##### Provided data #####
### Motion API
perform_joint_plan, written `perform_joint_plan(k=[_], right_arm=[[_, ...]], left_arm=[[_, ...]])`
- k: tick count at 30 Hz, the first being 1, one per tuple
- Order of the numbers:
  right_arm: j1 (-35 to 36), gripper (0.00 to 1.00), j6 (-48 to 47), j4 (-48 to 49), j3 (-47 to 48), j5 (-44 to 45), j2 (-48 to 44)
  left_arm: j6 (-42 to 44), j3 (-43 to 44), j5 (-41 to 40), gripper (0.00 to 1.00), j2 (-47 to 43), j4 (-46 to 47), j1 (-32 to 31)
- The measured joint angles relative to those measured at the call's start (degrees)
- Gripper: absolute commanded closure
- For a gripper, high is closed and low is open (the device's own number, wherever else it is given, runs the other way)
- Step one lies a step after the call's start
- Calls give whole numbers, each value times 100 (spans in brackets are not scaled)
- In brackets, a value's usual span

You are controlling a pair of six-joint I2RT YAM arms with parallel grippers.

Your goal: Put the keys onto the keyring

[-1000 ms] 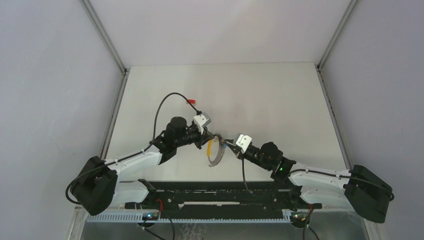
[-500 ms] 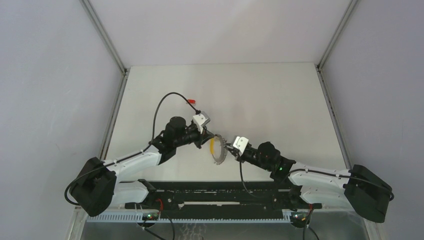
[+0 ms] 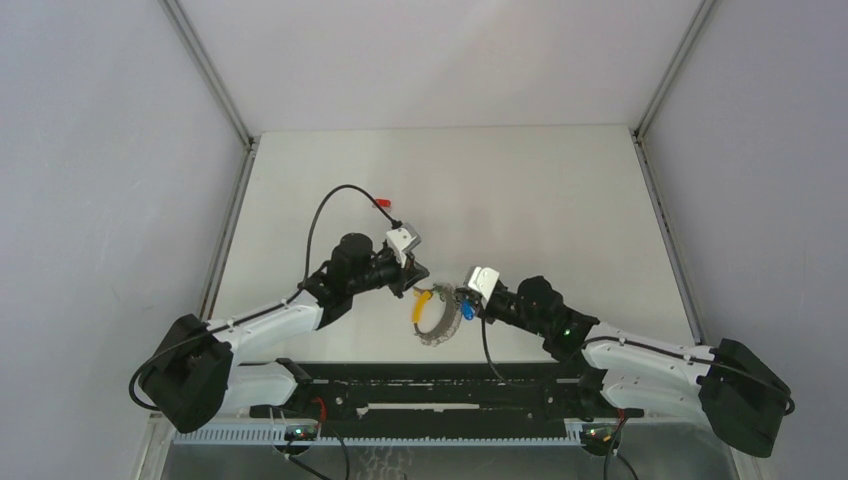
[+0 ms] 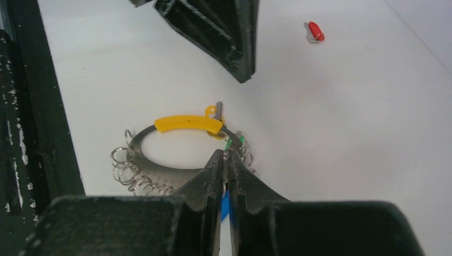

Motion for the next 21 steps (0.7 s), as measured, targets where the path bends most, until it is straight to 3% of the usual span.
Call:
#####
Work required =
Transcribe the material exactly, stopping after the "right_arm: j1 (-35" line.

Exercise result =
### Motion API
perform_joint_plan, written `perform_joint_plan(k=[_], right_arm=[[_, ...]], left_arm=[[_, ...]])`
- k: tick count at 30 Hz, the first being 1, one per tuple
- Order of the numbers:
  right_arm: j1 (-35 to 36), gripper (0.00 to 1.00), j6 (-48 to 47), j4 (-48 to 49), j3 (-47 to 48), j5 (-44 to 45), j2 (-48 to 44)

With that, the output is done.